Nel 1920, quando Hollerith era già andato in pensione, erano entrati in uso i "tabulatori di stampa", che si collegavano al teletipo e potevano stampare autonomamente somme intermedie, senza richiedere l'intervento dell'operatore. La complessità consisteva ora nel determinare a cosa si riferisse ciascun numero stampato. Nel 1931 IBM decise di utilizzare "segnalazioni speciali" per rappresentare lettere: una segnalazione nella 12ª colonna indicava la lettera da A fino a I, la 11ª colonna indicava la lettera da J fino a R, la colonna zero indicava la lettera da S fino a Z. Il nuovo "tabulatore alfabetico" poteva stampare il nome di ogni gruppo di schede insieme alle somme intermedie; in tale contesto, una colonna non perforata si trasformava in uno spazio tra i simboli. Si noti che S è rappresentato dalla combinazione di fori 0+2, mentre la combinazione 0+1 non veniva inizialmente utilizzata per timore che due fori vicini nella stessa colonna potessero causare problemi meccanici nel lettore.

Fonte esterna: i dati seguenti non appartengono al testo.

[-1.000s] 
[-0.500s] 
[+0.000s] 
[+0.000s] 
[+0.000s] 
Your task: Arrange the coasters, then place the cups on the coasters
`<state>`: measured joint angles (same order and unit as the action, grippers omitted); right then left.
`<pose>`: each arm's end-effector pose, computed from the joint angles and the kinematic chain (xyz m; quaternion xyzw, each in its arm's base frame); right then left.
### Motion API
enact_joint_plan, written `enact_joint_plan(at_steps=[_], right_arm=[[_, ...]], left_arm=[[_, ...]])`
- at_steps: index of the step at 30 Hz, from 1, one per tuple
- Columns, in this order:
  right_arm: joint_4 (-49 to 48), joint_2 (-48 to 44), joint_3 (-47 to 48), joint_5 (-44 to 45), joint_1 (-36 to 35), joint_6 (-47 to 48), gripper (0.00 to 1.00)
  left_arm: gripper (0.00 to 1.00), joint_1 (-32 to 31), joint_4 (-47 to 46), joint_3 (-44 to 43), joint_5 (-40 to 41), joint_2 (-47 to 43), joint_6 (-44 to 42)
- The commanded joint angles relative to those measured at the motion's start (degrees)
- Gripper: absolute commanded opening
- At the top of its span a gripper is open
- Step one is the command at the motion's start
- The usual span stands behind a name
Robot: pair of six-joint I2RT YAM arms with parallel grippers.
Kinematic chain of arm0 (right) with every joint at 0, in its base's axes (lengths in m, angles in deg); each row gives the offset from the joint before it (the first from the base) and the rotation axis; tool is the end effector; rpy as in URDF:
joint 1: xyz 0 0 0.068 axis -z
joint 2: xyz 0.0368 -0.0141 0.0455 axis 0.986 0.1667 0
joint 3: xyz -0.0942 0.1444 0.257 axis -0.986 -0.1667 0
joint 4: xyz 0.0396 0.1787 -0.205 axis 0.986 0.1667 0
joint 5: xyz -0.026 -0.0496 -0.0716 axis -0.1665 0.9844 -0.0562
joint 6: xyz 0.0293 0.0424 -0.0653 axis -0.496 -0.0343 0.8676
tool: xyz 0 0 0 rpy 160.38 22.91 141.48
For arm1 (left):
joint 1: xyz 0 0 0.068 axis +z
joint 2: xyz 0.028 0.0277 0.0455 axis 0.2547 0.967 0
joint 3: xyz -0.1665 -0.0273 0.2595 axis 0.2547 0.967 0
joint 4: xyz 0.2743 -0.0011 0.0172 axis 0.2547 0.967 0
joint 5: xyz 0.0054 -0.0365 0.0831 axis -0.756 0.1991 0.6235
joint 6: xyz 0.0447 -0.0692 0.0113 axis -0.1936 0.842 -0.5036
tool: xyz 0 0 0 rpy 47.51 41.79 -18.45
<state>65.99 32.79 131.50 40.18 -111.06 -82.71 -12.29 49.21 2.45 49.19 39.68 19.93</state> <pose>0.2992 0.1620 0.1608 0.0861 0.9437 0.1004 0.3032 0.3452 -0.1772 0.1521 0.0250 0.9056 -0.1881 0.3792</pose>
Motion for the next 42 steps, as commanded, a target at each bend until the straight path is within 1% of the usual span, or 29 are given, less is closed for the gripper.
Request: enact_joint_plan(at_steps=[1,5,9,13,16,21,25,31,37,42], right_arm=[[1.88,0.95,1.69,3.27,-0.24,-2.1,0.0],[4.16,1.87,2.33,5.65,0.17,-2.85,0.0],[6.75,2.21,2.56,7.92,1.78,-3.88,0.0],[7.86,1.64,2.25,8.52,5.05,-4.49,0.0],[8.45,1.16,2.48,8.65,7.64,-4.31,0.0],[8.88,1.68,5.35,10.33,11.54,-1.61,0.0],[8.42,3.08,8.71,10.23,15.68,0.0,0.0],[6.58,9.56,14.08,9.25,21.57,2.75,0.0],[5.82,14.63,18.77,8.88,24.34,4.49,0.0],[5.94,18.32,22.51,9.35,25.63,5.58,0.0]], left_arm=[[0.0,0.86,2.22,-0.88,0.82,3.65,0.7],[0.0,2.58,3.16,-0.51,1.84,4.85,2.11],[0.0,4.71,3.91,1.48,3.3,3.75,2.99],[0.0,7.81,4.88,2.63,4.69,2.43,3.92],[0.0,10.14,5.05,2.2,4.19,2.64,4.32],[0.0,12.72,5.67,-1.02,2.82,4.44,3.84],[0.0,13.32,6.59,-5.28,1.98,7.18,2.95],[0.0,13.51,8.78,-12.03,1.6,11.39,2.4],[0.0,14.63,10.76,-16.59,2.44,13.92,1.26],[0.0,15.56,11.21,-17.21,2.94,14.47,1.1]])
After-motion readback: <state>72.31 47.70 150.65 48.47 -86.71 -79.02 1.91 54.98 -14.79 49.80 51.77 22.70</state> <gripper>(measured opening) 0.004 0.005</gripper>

Ora è possibile guardare la tabella BCDIC da una prospettiva leggermente diversa:

A parte il fatto che 0 e spazio sono stati scambiati, i primi due bit determinano la "segnalazione speciale" che dal 1931 veniva perforata nella scheda perforata per il simbolo corrispondente; mentre i quattro bit inferiori determinano la cifra perforata nella parte principale della scheda. Il supporto per i simboli & - / è stata aggiunta nei tabulatori IBM negli anni '30, e la codifica di questi simboli in BCDIC corrisponde alle combinazioni di fori stampabili per essi. Quando è diventato necessario il supporto per un numero ancora maggiore di simboli, per la ‘marcatura speciale’ si è iniziato a perforare una serie di 8 — in questo modo, in una colonna potevano esserci fino a tre fori. Questo formato di schede perforate è rimasto praticamente invariato fino alla fine del secolo. Nell'URSS sono state mantenute le codifiche IBM per il latino e la punteggiatura, mentre per le lettere cirilliche si perforavano subito più ‘marcature speciali’ nelle righe 12, 11, 0 — non limitandosi a tre fori in una colonna.
Quando è stato creato il computer IBM 704, non si è riflettuto a lungo sulla codifica dei simboli per esso: è stata presa la codifica già utilizzata all'epoca nelle schede perforate e solo lo 0 è stato ‘messo al suo posto’. Nel 1964, passando da BCDIC a EBCDIC, i quattro bit inferiori di ogni simbolo sono stati mantenuti invariati, anche se i bit superiori sono stati leggermente riordinati. In questo modo, il formato delle schede perforate scelto da Hollerith all'inizio del secolo scorso ha influenzato l'architettura di tutti i computer IBM, fino all'IBM Z incluso.